Experiencing money troubles is common for many families, and you may be wondering if you should share these challenges with your children as you face them. Although it’s important to be open and honest with kids, experts say to balance your truthfulness with appropriate caution.
“While you don’t want to burden a child with adult-sized problems, kids pick up on stress. So pretending things are great when they’re not isn’t helpful,” Amy Morin, a psychotherapist, host of The Verywell Mind podcast, and the author of 13 Things Strong Kids Do: Think Big, Feel Good, Act Brave, tells Parents. “It’s healthy to share the situation with kids so they understand what’s going on, but it’s important not to give them more information than they can handle.”
Here's how to share details of money woes with your children—without oversharing and causing damage.
Present money struggles in terms they can understand.
Try not to rattle off a list of overdue bills; instead, present relatable ways kids can be part of the conversation.
"When it comes to financial stress, it's often appropriate to talk about what you're doing with your money, rather than what you can't do," says Morin. For example, she suggests telling your kids that you're saving your money to pay the electric bill—rather than telling them you can't afford new sneakers.
Next, Morin advises parents to share with children what steps you're taking to address the situation, such as, "I'm working extra so we'll have a little more money," or "I'm meeting with some people who are going to help us pay the rent this month."
Explain family priorities.
If you're setting a budget and prioritizing expenses, share this strategy with your kids.
"You can communicate the plan with them so they know what to expect," adds Morin. For example, she suggests you might say, "We're not going to spend money on things we don't need this month.
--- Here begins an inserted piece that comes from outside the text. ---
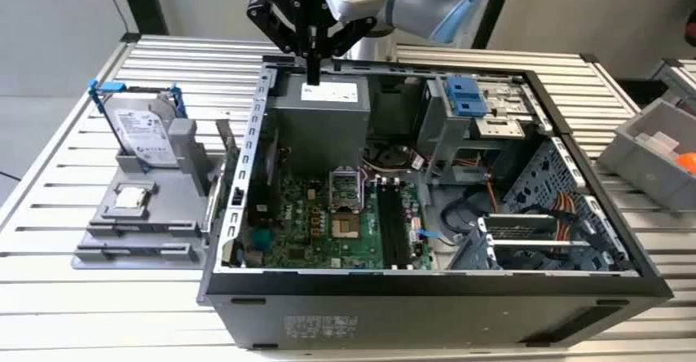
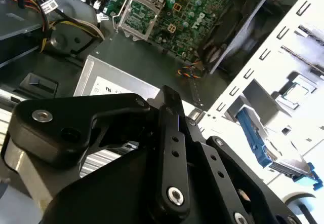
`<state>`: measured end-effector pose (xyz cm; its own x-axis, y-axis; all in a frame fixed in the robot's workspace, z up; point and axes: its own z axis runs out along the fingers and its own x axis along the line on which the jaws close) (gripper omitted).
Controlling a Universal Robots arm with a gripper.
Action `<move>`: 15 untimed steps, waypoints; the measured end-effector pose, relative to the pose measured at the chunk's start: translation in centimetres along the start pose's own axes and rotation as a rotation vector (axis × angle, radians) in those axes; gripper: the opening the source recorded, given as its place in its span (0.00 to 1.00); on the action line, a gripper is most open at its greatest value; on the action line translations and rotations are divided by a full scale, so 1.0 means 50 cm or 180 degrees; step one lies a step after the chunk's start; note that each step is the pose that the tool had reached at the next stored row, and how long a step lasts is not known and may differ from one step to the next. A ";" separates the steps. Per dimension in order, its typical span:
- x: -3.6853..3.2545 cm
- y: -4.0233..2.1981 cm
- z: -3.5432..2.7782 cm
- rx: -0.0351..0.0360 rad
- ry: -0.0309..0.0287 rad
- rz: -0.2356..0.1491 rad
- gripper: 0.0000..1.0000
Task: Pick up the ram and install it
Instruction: 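Reach for the ram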
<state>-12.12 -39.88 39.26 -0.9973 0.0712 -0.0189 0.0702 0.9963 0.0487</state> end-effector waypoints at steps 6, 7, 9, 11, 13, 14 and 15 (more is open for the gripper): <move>0.002 0.000 0.000 0.0000 0.0000 0.0000 0.00; 0.002 0.000 0.000 0.0000 0.0000 0.0000 0.00; 0.002 0.000 0.000 0.0000 0.0000 0.0000 0.00; 0.002 0.000 0.000 0.0000 0.0000 0.0000 0.00; 0.004 0.000 0.000 0.0000 0.0000 0.0001 0.00; 0.005 0.000 0.000 0.0000 0.0000 0.0000 0.00; 0.008 -0.001 0.000 0.0000 0.0000 0.0000 0.00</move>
But we can still have fun by doing things that don't cost money, like going to the park or playing games."
Assure your children that they are safe.
Although it's OK to be straightforward and share that you're curbing some expenses and re-prioritizing spending, try your best to comfort your child's concerns.
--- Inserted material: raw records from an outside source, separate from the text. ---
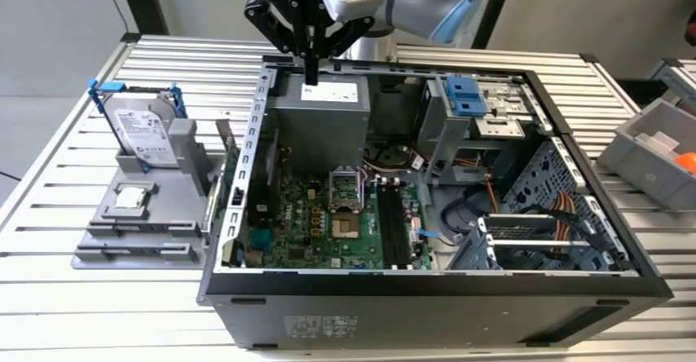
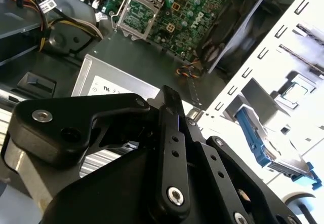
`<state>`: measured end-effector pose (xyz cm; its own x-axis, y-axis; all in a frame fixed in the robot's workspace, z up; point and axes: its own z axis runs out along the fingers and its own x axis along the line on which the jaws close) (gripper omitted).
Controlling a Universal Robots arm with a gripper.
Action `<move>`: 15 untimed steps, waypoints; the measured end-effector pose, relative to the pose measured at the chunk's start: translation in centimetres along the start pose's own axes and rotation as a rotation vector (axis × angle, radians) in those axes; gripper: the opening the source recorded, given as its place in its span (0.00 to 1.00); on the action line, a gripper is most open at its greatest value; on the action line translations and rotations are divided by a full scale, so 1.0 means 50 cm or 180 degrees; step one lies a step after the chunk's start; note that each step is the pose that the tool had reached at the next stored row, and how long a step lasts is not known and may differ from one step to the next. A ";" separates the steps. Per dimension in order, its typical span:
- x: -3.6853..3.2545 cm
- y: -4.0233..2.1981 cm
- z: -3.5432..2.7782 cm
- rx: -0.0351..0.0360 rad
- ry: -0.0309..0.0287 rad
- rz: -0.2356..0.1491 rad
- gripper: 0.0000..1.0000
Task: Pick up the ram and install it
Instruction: 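Reach for the ram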
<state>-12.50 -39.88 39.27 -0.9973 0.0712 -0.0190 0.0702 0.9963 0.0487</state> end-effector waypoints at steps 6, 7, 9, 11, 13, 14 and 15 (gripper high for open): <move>0.025 -0.002 0.000 0.0000 0.0000 0.0000 0.00; 0.027 -0.002 -0.001 0.0000 0.0000 0.0000 0.00; 0.034 -0.002 -0.001 0.0000 0.0000 0.0000 0.00; 0.039 -0.003 -0.001 0.0000 0.0000 0.0000 0.00; 0.043 -0.003 -0.001 0.0000 0.0000 0.0000 0.00; 0.045 -0.003 -0.001 0.0000 0.0000 0.0000 0.00; 0.047 -0.003 -0.001 0.0000 0.0000 0.0000 0.00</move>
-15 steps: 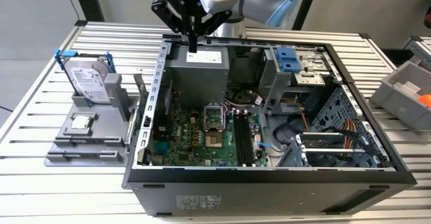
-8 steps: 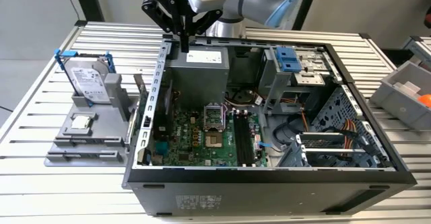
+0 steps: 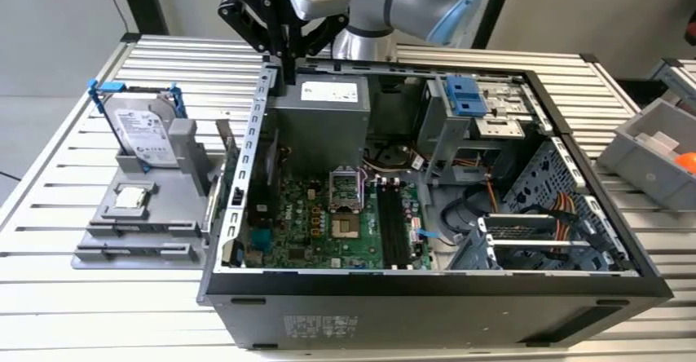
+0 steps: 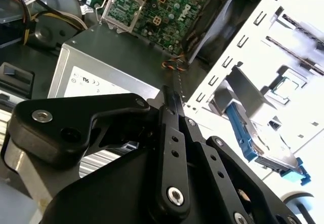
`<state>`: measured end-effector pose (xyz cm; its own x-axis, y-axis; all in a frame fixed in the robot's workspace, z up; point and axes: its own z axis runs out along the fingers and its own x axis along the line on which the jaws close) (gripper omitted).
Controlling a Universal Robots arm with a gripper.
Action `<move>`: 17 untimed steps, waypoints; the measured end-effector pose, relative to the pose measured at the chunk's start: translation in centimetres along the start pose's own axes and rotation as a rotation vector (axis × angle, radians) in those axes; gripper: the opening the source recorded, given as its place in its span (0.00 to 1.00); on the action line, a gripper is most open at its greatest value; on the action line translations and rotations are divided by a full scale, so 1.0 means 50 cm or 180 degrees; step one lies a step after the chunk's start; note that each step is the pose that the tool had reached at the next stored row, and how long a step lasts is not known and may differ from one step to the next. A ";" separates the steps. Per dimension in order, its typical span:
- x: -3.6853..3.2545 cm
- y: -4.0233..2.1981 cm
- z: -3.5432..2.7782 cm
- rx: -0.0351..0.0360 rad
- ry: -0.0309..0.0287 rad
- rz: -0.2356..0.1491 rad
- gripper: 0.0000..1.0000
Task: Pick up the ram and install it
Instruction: 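Reach for the ram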
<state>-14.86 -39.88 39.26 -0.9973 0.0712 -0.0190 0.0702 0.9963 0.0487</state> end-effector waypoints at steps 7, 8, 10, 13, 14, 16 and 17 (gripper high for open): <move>0.015 -0.001 0.000 0.0000 0.0000 0.0000 0.00; 0.017 -0.001 0.000 0.0000 0.0000 0.0000 0.00; 0.022 -0.002 0.000 0.0000 0.0000 0.0000 0.00; 0.031 -0.002 -0.001 0.0000 0.0000 0.0000 0.00; 0.034 -0.002 -0.001 0.0000 0.0000 0.0000 0.00; 0.039 -0.003 -0.001 0.0000 0.0000 0.0000 0.00; 0.042 -0.003 -0.001 0.0000 0.0000 0.0000 0.00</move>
"A healthy message involves a simple explanation of what kids can expect and some reassurance that the adults have it under control," Morin says. Morin recommends that some conversation-starters could be: "We're working hard to pay our bills. But for the next few weeks, we won't be buying any extra clothes or eating out." Morin says children feel safe when you acknowledge the stress but reassure them that the adults are handling the situation.
Try to shield kids from adult implications.
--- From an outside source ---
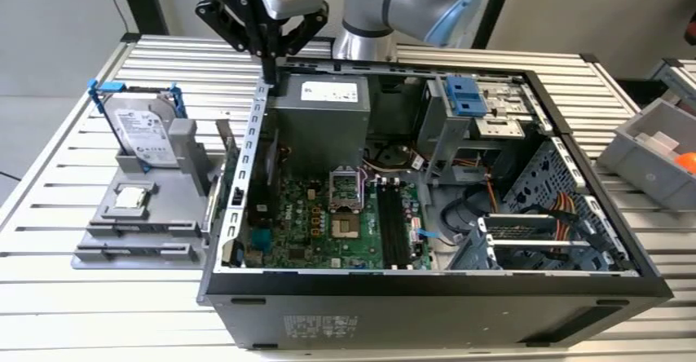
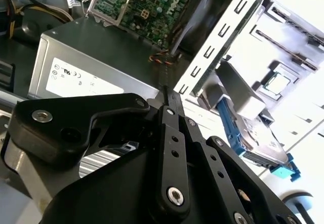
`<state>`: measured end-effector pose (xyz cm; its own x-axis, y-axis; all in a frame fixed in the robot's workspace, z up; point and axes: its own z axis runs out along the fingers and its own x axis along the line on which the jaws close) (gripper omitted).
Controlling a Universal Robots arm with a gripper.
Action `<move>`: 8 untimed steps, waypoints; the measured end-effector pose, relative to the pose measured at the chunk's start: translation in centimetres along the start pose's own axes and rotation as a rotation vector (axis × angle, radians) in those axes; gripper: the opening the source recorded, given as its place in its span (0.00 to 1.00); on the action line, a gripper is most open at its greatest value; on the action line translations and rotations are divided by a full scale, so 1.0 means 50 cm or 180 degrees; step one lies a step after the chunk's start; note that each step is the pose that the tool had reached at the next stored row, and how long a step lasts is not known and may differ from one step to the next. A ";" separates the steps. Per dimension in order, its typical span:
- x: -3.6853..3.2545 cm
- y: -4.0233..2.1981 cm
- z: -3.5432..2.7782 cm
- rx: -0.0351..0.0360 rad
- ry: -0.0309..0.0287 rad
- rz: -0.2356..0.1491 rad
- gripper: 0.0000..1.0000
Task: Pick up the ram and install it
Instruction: 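Reach for the ram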
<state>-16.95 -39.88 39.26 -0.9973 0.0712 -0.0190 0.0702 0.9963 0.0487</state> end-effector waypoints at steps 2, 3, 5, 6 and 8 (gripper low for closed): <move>0.005 0.000 0.000 0.0000 0.0000 0.0000 0.00; 0.007 -0.001 0.000 0.0000 0.0000 0.0000 0.00; 0.012 -0.001 0.000 0.0000 0.0000 0.0000 0.00; 0.015 -0.001 0.000 0.0000 0.0000 0.0000 0.00; 0.019 -0.001 0.000 0.0000 0.0000 0.0000 0.00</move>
<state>-17.91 -39.88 39.26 -0.9973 0.0711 -0.0190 0.0701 0.9963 0.0487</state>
Refrain from allowing them to experience or witness upsetting exchanges.
"You don't want them overhearing an argument about money or hearing a voicemail from an angry landlord threatening eviction without any type of explanation," says Morin. "Kids will often form their own conclusions based on what they see and hear. So if you don't give them a simple explanation, they may fear the worst."
Consider age-appropriate action.
Address your conversations delicately, and consider the age of your child. Morin suggests the following age-dependent ways to approach your kids with money troubles.
Preschoolers
Keep everything positive. Morin reminds parents that kids this age don't yet understand the concept of money and how it's earned or spent.
Elementary-aged kids
Morin says kids this age can handle simple explanations about how you’re saving to pay certain bills, or how you’re using your money to buy the most important things only.
Tweens
Morin says tweens can tolerate more detailed conversations about the financial situation. You might tell them that you're not able to afford certain brands of clothing or trips to restaurants because you need to pay for the necessities first. You can also be open with them if you get assistance from others.
Teens
Morin says teens are the easier ones to talk with about money troubles. Teens can learn the value of money by having conversations that teach them what things cost. You might turn it into hours worked, for example; explain how many hours you work to buy groceries or how many hours you work to pay the electric bill, she says.
While you don't want to make your teen(s) feel guilty for how much they eat or how much electricity they use, Morin suggests it can be helpful for them to realize that it takes a lot of effort to cover the basic expenses. She further adds that this may help them see that you're not saying no to things because you don't want them to have those things; rather, you just don't have the money as a family.
Avoid worst-case scenarios at all costs.
Don’t overshare with your children the worst possible outcome for your family’s money troubles. “Try to avoid catastrophizing, meaning introducing ‘worst-case scenarios’ or how the situation could potentially be worse,” Jennifer Weber, PsyD, director of behavioral health for PM Pediatrics Behavioral Health, tells Parents. Also, she says, try to avoid comparisons with other friends or family.
"Children are generally egocentric, which is not selfish but rather normal developmentally," Dr. Weber explains. "They are worried about how changes will impact them and how their needs will be met. It is usually best to only address finances when the child will be directly impacted in some way by the financial change or situation." With this said, Weber advises parents to be concrete by focusing on what will stay the same and what the child can expect to change.
"This allows your child to ask questions you can then answer specifically," Weber concludes. "By answering just what they ask, you can avoid potentially creating more anxiety around the situation for them—and for you."